Someday, we will look back and ask how did we survive those times? I hope.


(31,261 posts)
2. The Dark Knight Rises is a paroba of how ills that are allowed to fester in a society
Wed Apr 11, 2018, 08:37 PM
Apr 2018

can destroy that society.

Bane is both a villain and a creation of the society that he set out to destroy. The young woman that he protected a symbol of how hate long held turns a person into an unfeeling evil ogre. The Dark Knight is a symbol of how good people can lose hope and get sidetracked.

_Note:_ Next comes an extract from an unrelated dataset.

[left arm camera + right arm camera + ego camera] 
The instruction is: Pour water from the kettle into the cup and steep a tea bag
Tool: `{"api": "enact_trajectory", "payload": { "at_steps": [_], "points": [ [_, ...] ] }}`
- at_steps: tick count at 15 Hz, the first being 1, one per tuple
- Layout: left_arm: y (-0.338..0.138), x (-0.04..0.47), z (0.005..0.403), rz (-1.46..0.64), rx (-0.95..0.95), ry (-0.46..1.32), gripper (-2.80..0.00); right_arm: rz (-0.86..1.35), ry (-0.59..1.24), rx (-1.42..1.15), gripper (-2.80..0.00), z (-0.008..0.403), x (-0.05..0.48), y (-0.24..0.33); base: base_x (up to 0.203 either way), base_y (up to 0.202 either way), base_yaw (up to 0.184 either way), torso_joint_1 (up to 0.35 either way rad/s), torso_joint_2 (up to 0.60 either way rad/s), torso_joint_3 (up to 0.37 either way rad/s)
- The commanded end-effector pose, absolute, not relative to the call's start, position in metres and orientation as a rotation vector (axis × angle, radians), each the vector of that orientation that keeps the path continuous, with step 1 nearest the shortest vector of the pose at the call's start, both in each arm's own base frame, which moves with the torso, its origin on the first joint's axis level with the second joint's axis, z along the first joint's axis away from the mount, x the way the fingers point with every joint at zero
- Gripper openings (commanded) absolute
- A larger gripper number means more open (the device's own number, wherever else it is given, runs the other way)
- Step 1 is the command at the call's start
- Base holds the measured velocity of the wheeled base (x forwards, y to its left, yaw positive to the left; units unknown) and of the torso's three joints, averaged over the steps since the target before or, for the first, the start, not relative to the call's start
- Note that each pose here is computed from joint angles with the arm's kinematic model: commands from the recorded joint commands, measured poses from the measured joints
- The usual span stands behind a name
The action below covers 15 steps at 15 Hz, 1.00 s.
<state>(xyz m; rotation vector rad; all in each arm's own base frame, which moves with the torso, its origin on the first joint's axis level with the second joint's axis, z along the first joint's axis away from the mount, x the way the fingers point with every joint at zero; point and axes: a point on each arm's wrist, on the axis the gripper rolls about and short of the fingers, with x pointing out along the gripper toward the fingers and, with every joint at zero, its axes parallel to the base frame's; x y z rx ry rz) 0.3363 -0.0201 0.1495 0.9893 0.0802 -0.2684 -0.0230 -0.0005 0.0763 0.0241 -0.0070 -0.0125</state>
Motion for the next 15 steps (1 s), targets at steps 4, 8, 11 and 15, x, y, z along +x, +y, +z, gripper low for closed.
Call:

There were lots of subplots, the consuming, unfeeling wealthy having everything taken from them that they had worked so hard to accumulate and shield from the rest of society. The greedy rich man who wanted power and more wealth so badly that he made league with a monster, Bane, a standin for Satan. The wise men in the pit who had seen failure so much that they expected Bruce Wayne to fail in his attempt to escape, but could sense that Bruce Wayne was different and special. Bruce Wayne throwing down ropes to give the men in the pit the means of escape because he saw injustice in their captivity. The beautiful thief, who was in only for herself and her girlfriend but saw nobelness in a man who simply fought evil for no reason but to fight evil. The brave police chief who rose from a chronic sickbed to lead a fight his successor was initially to craven, then too fearful to lead. The people's courts that were anything but. The Wayne associate that tried to keep enormously dangerous weapons from the wrong hands, failed, but kept the most important thing secret, the secret chamber that held the armor and the weapons of the Dark Knight. Finally, a struggle between good and evil that looked uncertain at first, but in the end ended like all such struggles should end, with good prevailing.


(111,543 posts)
3. That reminded me of this quote:
Wed Apr 11, 2018, 08:41 PM
Apr 2018

Tom Paine December 23, 1776

THESE are the times that try men's souls. The summer soldier and the sunshine patriot will, in this crisis, shrink from the service of their country; but he that stands by it now, deserves the love and thanks of man and woman. Tyranny, like hell, is not easily conquered; yet we have this consolation with us, that the harder the conflict, the more glorious the triumph.


(31,261 posts)
4. Except on slavery and women's rights, the Founders were pretty wise.
Wed Apr 11, 2018, 08:57 PM
Apr 2018

I wonder what they would think if they could come back as a group and watch today's shitshow?


(111,543 posts)
6. I think they would be optimistic...
Wed Apr 11, 2018, 10:06 PM
Apr 2018

...after they saw the progress, however slow, that we had made from their time.

There is an old quote about the wheels of justice "turn slowly but grind exceedingly fine".


(11,125 posts)
5. "Staying the same" won't cut it, nor will doing nothing when you see something.
Wed Apr 11, 2018, 09:58 PM
Apr 2018

Thank you to the young people who have truly shown the way. How uplifting that they see change as an opportunity not a threat.